Strategies for Natural Joint Health
By Sarah Holvik, BSc Nutrition
With the barrage of supplements available today, choosing a safe and effective product to address joint health issues can be anything but straight forward for consumers and health practitioners alike.
Many patients suffering from complaints from joint pain to stiffness and lack of mobility have tried a variety of options without finding a reliable, long-term strategy for relief. And while the word is getting out about the dangers of pharmaceutical options for pain relief, from the increased risk of ulcers to cardiovascular and kidney complications, the world of natural alternatives still largely remains a quagmire of products with widely varying results beyond placebo.
So the questions arise: is a 50/50 shot at relief good enough for you?
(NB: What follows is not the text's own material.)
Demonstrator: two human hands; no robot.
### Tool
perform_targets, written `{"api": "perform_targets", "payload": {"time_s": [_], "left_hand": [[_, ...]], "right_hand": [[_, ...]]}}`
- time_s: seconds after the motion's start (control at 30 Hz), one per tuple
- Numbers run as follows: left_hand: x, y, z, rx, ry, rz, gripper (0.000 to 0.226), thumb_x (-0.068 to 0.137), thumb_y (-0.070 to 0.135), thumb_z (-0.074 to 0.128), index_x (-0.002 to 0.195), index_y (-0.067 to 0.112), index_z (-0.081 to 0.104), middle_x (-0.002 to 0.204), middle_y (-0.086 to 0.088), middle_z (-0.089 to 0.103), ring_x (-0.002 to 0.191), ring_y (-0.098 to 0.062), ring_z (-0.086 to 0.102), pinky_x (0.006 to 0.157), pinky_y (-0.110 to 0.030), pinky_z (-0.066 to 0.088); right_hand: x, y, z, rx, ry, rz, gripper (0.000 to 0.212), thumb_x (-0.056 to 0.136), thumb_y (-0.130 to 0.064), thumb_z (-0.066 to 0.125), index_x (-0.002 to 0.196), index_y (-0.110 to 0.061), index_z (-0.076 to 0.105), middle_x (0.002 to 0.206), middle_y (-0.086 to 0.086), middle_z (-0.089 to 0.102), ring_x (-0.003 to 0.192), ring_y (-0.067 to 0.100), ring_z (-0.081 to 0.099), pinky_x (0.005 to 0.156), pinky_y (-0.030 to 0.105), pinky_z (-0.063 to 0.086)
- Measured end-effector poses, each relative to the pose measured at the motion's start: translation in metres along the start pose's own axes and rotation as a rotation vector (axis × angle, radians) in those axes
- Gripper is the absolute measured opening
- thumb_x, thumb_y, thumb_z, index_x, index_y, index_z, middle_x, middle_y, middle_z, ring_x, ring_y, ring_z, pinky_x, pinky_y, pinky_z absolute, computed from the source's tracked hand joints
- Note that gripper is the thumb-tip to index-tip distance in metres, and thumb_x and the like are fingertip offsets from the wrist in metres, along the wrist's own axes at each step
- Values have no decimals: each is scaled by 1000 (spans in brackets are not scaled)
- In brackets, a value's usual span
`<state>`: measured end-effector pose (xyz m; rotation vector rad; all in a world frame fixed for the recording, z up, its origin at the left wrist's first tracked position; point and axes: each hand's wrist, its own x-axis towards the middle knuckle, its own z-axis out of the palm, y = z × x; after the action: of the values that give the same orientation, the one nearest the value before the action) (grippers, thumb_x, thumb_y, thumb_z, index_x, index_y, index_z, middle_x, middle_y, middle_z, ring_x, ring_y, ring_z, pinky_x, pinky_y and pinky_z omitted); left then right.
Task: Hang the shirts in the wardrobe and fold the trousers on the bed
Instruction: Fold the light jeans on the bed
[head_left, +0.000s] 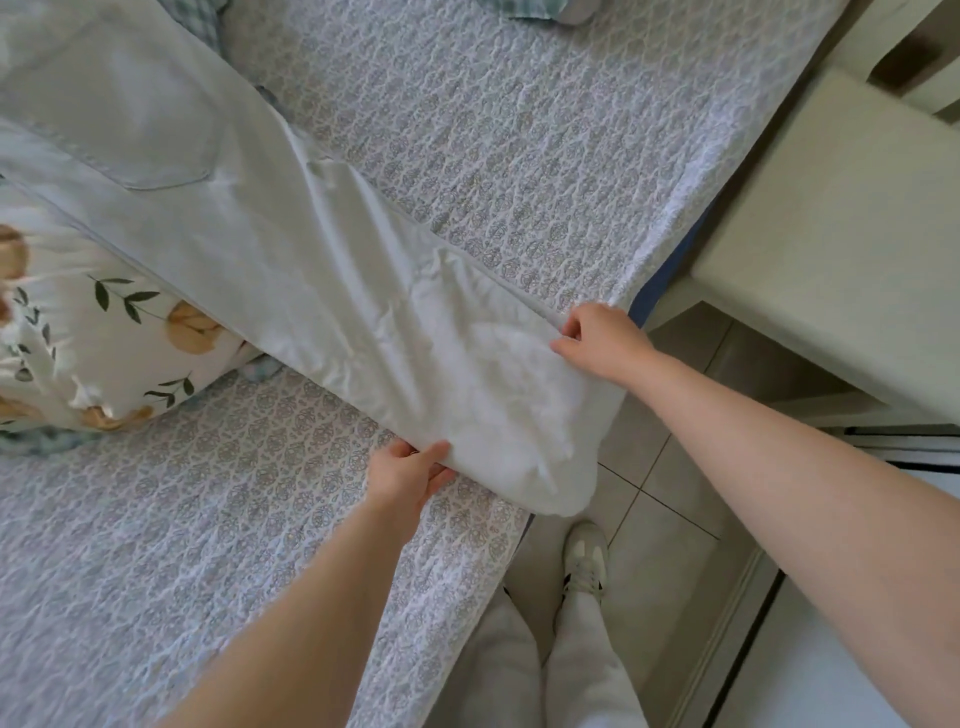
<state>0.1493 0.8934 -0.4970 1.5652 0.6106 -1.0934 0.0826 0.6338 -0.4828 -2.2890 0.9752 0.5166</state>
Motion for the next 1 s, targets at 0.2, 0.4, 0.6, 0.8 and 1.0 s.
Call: {"api": "perform_targets", "payload": {"time_s": [0.2, 0.4, 0.6, 0.8, 1.0], "left_hand": [[3, -1, 6, 67, 89, 12, 9, 87, -2, 67, 92, 4, 63, 100, -13, 70, 87, -26, 71, 66, -28, 60], [4, -1, 8, 61, 100, 15, 9, 87, -1, 68, 89, 6, 64, 100, -14, 69, 91, -28, 70, 76, -34, 59], [1, -2, 9, -49, 114, -22, 13, 88, 0, 66, 99, 8, 66, 101, -9, 74, 90, -24, 73, 74, -31, 59], [-24, -17, 50, -146, 261, -143, 18, 89, 16, 69, 103, 4, 67, 86, -8, 73, 67, -22, 63, 62, -31, 49], [-53, -39, 89, 240, 195, -114, 32, 81, 15, 78, 111, 11, 67, 101, 0, 70, 82, -12, 66, 63, -17, 50]], "right_hand": [[2, 17, -33, -97, -79, 37, 26, 95, -36, 54, 81, -14, 50, 76, 0, 53, 72, 18, 51, 58, 32, 37], [11, 22, -24, -142, -56, 38, 18, 97, -35, 51, 94, -17, 50, 87, 0, 56, 85, 24, 54, 73, 41, 49], [12, 35, -11, -67, -127, -72, 10, 95, -27, 49, 96, -17, 47, 83, 1, 56, 71, 18, 54, 57, 34, 42], [4, 57, -30, 76, -344, -84, 11, 91, -26, 58, 87, -16, 54, 85, 1, 60, 75, 14, 56, 59, 27, 39], [16, 64, -58, -67, -589, -269, 12, 87, -30, 64, 94, -30, 54, 90, -13, 61, 82, 4, 58, 62, 22, 43]]}}
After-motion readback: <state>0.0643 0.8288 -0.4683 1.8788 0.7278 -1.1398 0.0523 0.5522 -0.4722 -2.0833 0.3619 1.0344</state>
How, as consumers or practitioners, can we forage through the weeds and effectively assess or recommend options that work?
Joint Pain 101 – Why Do Joints Hurt?
Stiff, painful joints caused by physical wear and tear due to movement, sports, injuries and/or aging is due to cartilage degradation resulting from physical friction and strain on the joint and can lead to osteoarthritis (OA). Cartilage breakdown can cause painful bony spurs or extra bone formation around the joint, triggering the connective tissue (for example, ligaments) and muscles around the joint to stiffen and become weaker over time. Although OA is the most common, other forms of arthritis such as rheumatoid arthritis and gout are also prevalent and need to be considered when determining sources of joint pain.
However, don't be fooled into thinking arthritis is the only cause for stiff or painful joints; the fact is that our lives today are riddled with joint pain-inducing influences. Research suggests that the abundance of saturated fat, refined sugars and starches, salt, dairy, caffeine, red meat and even some vegetables (for example, tomatoes, peppers and eggplant from the nightshade family) in our diets can worsen arthritic conditions.
The combined inflammatory effect of our sedentary lives with consuming a high-calorie diet deficient in essential nutrients such as omega-3 fats; minerals including calcium, magnesium, selenium, zinc and copper; vitamins such as vitamin C, vitamin D and vitamin K is a major instigator of bone and joint health issues today.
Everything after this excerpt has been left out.